The house-bots brought out another round of drinks and Will quietly watched his daughter. She continued interrogating the crew about the outside world. She was almost eighteen now. Well-educated and with plenty of access to the Web, he did not think Mary did not know about the outside world. He had never hidden the outside world from her, even here on their private planet. But, she did not play with her unicorns anymore and the details she asked the crew belied a greater truth.

His daughter was growing up. He was a biologist and he knew what that meant.


Will checked the old starship’s vital parts and got the house-bots to refuel it. It had been almost twenty years since him and Mary had landed it on this planet, but the starship seemed in perfect working order.

He felt a lump in his throat, but he swallowed and kept checking things. The planet would survive without them just fine. It was fully terra-formed and life would continue here. Besides, it had now been many years since his wife had died and his daughter wanted to build her own life. That much was clear to him.

“Father, I’m ready.”

Will turned around and his heart missed a beat. For the briefest second, he thought his wife was standing there. His daughter was wearing an evening-dress of red silk and, made up, looked the spitting image of her mother.

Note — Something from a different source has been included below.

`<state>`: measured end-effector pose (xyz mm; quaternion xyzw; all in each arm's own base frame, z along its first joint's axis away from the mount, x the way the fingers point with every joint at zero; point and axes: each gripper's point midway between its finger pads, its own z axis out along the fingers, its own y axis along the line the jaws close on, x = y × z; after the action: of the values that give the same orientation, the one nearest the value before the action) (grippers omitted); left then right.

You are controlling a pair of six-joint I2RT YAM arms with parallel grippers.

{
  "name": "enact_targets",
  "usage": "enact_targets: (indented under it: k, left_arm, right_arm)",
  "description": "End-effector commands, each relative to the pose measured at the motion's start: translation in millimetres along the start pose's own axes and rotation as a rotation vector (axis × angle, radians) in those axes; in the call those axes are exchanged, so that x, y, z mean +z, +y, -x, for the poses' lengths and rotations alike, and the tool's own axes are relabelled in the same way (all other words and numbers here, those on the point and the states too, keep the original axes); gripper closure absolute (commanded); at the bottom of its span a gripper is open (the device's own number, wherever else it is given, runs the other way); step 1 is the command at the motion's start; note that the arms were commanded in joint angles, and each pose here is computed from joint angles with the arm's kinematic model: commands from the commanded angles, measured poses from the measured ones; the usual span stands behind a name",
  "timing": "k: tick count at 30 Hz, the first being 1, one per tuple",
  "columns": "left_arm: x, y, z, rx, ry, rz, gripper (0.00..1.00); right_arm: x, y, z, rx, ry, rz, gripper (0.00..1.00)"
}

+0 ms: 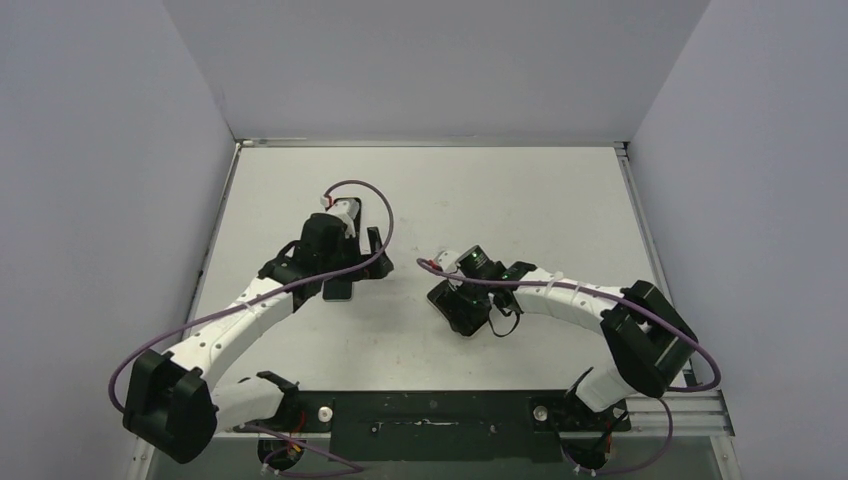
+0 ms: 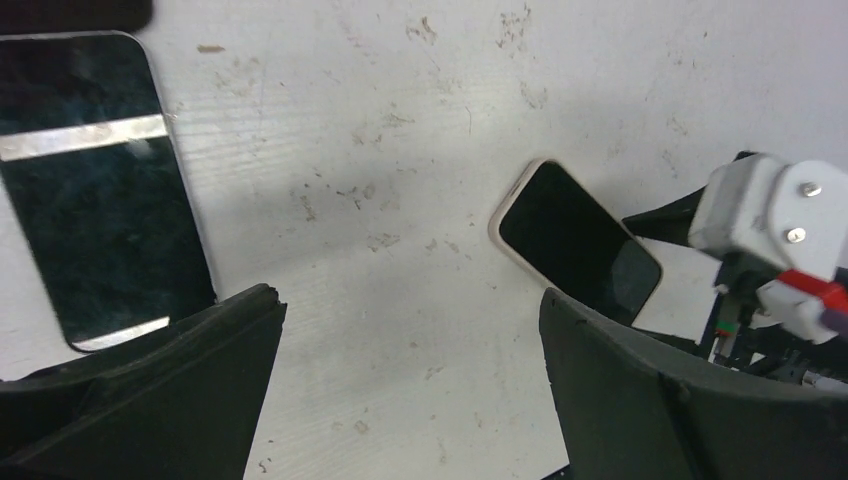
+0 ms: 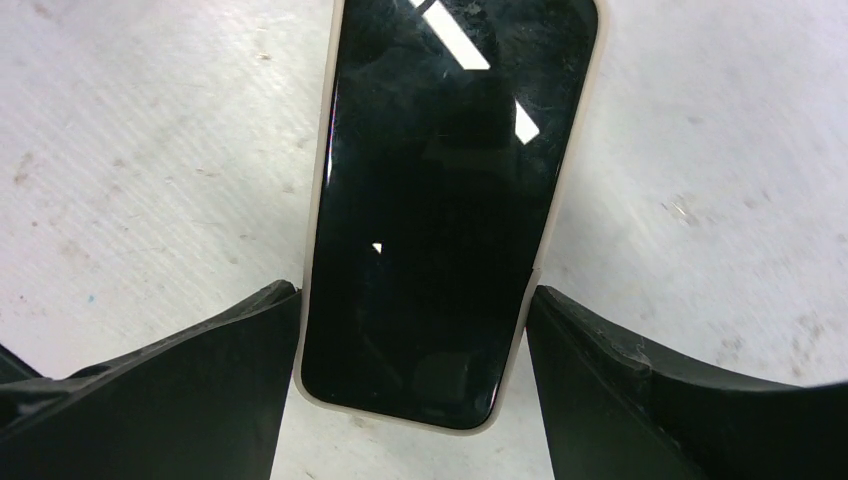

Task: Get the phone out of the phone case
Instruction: Pick up the phone at the center of the board.

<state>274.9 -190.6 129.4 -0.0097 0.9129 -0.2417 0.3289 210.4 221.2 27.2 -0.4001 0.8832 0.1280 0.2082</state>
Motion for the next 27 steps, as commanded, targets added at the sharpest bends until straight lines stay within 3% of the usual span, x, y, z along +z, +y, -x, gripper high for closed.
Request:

Will smiled, suddenly feeling the same longing that he suspected his daughter felt. He just suspected that his longing was for something different than his daughter’s. He missed his wife, but that did not matter. She lived on in Mary.

“OK, my dear,” Will began, as Mary sat down, strapped herself in and the starship’s pre-start engines burnt up a gear, “It is time that we leave this Pillow Fort of ours. Your mother would have wanted it.”

Will reached out and grabbed his daughter’s hand. The starship began to shudder as it rose slowly into the air; its engines were heating up as the geo-nav synched with their destination. His daughter squeezed his hand and he squeezed it tightly back. The lump in his throat was there again as he looked down at their planet. Outside, it was midday and the unicorns were trotting into the cool shade of the forest as a flock of pterodactyls flew overhead cawing.

Will turned to say something to his daughter and saw her eyes sparkling with wonder and magic. The words caught in his throat. She was not looking down at the planet and their wondrous animals there. No, she was staring upwards at the stars, galaxies and planets that loomed above and far ahead of her.